*** Opening of EXTRACTED DATA ***
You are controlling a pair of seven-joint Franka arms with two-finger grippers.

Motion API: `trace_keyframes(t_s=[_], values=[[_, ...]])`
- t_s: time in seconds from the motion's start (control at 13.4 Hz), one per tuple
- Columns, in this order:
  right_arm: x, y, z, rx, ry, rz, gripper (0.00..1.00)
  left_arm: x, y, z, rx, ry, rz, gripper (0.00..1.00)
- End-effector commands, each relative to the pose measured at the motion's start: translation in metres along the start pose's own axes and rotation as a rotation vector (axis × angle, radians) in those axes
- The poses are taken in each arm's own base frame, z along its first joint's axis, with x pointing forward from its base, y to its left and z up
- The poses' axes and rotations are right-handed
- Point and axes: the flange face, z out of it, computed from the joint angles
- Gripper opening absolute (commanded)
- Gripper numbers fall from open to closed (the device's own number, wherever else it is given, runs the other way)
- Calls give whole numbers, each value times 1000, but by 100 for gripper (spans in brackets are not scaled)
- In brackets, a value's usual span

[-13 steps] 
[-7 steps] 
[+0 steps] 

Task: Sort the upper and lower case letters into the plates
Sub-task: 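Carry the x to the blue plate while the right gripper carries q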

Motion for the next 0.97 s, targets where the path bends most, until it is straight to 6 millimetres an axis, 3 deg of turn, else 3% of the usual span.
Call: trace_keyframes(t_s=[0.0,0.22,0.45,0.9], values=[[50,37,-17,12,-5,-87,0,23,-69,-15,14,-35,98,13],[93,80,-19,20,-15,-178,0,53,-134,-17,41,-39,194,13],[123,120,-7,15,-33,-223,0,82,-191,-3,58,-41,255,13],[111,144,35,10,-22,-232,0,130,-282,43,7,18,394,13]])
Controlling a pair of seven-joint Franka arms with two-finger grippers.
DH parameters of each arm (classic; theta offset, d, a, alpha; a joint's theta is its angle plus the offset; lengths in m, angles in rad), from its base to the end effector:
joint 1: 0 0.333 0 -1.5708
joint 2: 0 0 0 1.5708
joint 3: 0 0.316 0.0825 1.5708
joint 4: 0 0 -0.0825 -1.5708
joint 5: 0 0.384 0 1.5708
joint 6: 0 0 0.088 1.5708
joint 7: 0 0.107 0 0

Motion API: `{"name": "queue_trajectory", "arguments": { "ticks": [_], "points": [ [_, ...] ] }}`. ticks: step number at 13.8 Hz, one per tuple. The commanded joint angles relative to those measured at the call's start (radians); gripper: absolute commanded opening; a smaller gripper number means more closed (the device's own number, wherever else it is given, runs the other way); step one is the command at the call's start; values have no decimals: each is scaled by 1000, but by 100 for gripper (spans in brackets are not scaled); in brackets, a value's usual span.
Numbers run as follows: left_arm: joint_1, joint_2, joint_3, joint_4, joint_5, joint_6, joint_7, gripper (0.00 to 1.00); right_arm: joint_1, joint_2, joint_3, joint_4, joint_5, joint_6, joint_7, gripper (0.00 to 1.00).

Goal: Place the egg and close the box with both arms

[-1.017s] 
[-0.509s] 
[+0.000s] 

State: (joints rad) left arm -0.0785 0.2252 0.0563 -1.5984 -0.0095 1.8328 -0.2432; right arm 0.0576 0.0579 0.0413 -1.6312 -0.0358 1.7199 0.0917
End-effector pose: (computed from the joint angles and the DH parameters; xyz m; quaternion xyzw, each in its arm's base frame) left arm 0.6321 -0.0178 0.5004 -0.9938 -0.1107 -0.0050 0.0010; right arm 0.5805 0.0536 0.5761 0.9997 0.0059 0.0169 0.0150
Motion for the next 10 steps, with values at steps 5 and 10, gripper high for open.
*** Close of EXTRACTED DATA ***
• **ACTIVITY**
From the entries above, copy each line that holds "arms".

• **ANSWER TO THIS PROBLEM**
You are controlling a pair of seven-joint Franka arms with two-finger grippers.
Controlling a pair of seven-joint Franka arms with two-finger grippers.
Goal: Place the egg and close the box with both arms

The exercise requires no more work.